La Magie de Noël, un conte de Jean-Yves Duval

Ce matin du 25 décembre je me suis réveillé avec une sensation étrange, ce n’était pas la gueule de bois n’ayant pas fait d’abus la veille lors du réveillon. C’était autre chose, indéfinissable, comme si je ressortais d’une longue et profonde torpeur alors que je n’avais sommeillé que quelques heures. On aurait dit que l’air ambiant n’était pas le même que celui des jours précédents. S’agissait-il de vapeurs hallucinogènes ?J’eus la confirmation qu’il s’était produit quelque chose au cours de la nuit en allumant les chaînes d’info en continu. Le ton des journalistes n’était pas le même, plus tranquille, serein, calme, tout le contraire du côté speed auquel nous étions habitués jusque-là, répétant en boucle les mauvaises nouvelles, nous faisant les témoins de tous les malheurs de la planète, des tragédies humaines. Mais la nouveauté était ailleurs, du côté des informations elles-mêmes. Ce matin il n’y avait aucun flash d’un nouvel acte terroriste islamiste, d’une prise d’otages par un forcené, aucun fait divers sanglant, aucune famine au Soudan ou au Yémen, aucun acte guerrier du Sahel, en Afghanistan ou ailleurs. C’était bizarre, car tellement inhabituel.

Je zappais, pensant être tombé sur une nouvelle station de télévision mais partout ailleurs le climat des infos était le même, presque soporifique. Nous avions tellement été accoutumés à la violence ces derniers mois, gilets jaunes, black-blocs, agressions contre des policiers, etc. que c’en était irréel.

Plus étrange encore, à aucun moment les présentateurs en plateau ne faisaient mention de la pandémie de Covid 19 qui sévissait dans le monde et en France depuis des mois. Pas de rappel du nombre de morts, contaminés, hospitalisés égrenés quotidiennement par le professeur Salomon de l’Agence nationale de santé. Le virus avait -il été éradiqué au cours de la nuit ? Bizarre. C’était d’autant plus bizarre qu’on n’évoquait jamais la crise économique, l’endettement faramineux, le chômage, les faillites qui hier encore faisaient la Une des journaux, écrits et télévisés. Tout se serait-il règle au cours de la nuit comme par enchantement ?

Puis j’entendis qu’à Washington le président Joe Biden depuis le bureau ovale avait signé un important échange commercial avec la Chine mettant fin à une longue polémique entre les deux pays, qu’en Turquie, un nouveau président, démocrate, avait rendu Sainte-Sophie à son caractère historique lui ayant retiré le statut de mosquée et tout signe religieux, qu’en Russie, Poutine avait laissé sa place à son successeur au Kremlin au terme d’une consultation électorale sans incidents. Le pays des Soviets avait renoué avec la démocratie.
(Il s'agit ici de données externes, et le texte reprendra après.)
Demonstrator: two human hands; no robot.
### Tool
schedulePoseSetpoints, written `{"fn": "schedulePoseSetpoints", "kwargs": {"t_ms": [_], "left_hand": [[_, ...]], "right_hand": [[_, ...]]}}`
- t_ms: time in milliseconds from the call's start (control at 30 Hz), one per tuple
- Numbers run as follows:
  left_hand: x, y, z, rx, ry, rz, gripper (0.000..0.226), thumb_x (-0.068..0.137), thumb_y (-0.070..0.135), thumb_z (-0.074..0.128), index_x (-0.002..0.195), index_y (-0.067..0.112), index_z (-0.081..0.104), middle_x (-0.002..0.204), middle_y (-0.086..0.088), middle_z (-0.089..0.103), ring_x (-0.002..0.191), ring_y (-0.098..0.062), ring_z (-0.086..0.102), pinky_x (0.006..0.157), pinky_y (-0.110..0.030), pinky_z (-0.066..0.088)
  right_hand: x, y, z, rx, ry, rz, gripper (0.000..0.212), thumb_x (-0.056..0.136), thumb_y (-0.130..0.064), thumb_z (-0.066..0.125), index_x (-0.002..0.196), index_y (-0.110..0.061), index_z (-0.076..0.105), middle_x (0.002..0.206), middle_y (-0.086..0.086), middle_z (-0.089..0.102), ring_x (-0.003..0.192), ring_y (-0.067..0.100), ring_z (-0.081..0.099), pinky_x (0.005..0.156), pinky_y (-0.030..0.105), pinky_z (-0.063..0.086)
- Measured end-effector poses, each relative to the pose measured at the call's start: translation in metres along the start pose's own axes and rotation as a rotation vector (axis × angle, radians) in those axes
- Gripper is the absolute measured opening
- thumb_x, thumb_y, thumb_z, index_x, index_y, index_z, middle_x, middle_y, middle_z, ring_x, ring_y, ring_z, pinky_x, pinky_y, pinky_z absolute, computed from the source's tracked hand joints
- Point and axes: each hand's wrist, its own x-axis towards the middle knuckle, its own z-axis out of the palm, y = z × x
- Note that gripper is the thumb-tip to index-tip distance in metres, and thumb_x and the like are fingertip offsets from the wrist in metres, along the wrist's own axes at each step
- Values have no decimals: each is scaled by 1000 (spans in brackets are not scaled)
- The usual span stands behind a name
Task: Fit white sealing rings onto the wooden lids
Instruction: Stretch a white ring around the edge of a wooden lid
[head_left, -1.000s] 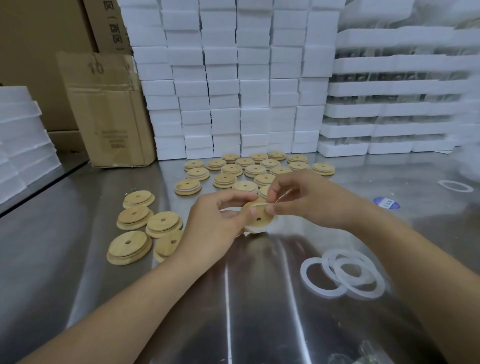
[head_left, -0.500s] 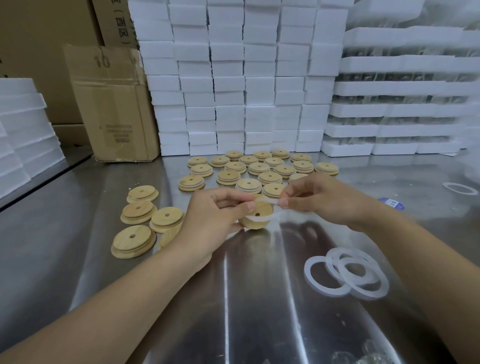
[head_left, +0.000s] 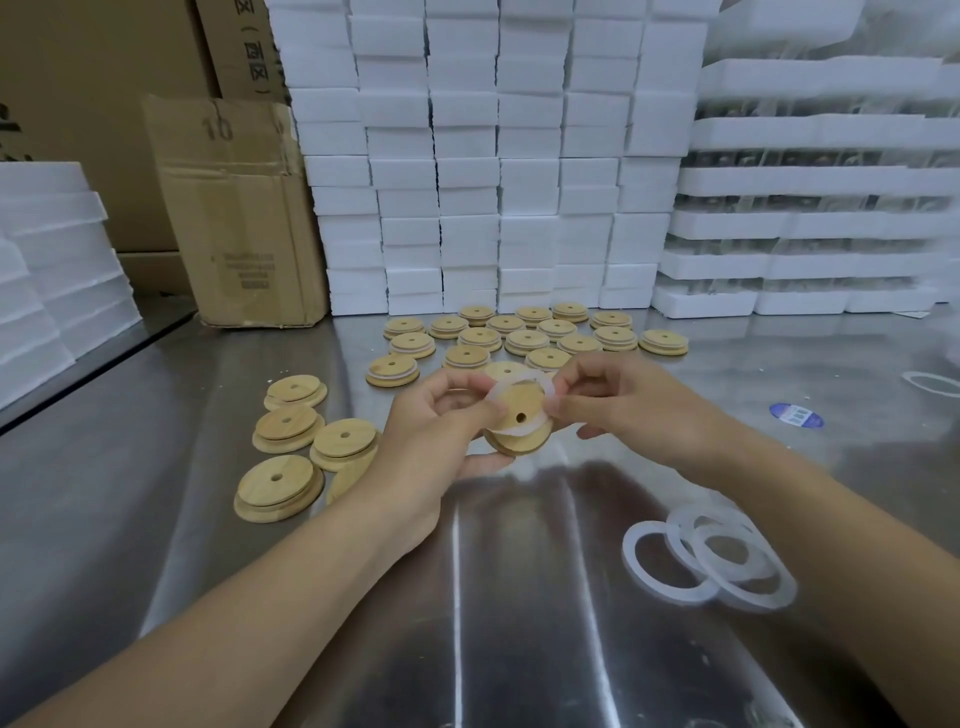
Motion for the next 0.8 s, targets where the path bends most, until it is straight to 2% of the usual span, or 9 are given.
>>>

Pas de doute, il se passait des choses anormales. A l’extérieur sur le parking, devant chez moi, les gros SUV qui étaient stationnés là, la veille encore, avaient laissé la place à de petites voitures citadines ne polluant presque pas, et les passant déambulaient tranquillement en souriant et en s’interpellant joyeusement les uns les autres. Des relations humaines qui avaient pratiquement disparu depuis des années au profit de l’individualisme et de la recherche justement du profit. La nature me parut soudainement plus belle et les oiseaux eux-mêmes ne s’y trompaient pas qui piaillaient à gorge déployée.

Incontestablement il s’était passé au cours des dernières heures un événement considérable, mais lequel ? Nulle trace d’explosion de météorite, d’un tsunami et pourtant si la terre tournait toujours sur son axe rien n’était pareil qu’avant. Quelle était la raison de ce mystère ?

Je me dis que je ne parviendrais sans doute pas à résoudre cette énigme et je décidais de me rendormir en pensant que je devais faire un rêve éveillé. Quelques heures plus tard, j’ouvris à nouveau un œil et je constatais que dehors les gros SUV avaient retrouvé leur place, que sur BFM, Itele, LCI, les journalistes signalaient quelques nouvelles catastrophes, qu’Erdogan sévissait toujours à Istanbul, Poutine à Moscou et Trump a Washington.

Je compris alors que la magie de Noël n’avait offert au monde que quelques heures de répit et que le fil de l’histoire avait repris son cours normal. Dommage, car je m’étais bien fait à ce nouveau monde. Le rêve avait laissé place au cauchemar.

Je vous souhaite une bonne fin d’année 2020, annus horribilis comme à dit la reine Elizabeth II pour qualifier, non pas cette année mais 1992, peu après le 40ème anniversaire de son accession au trône.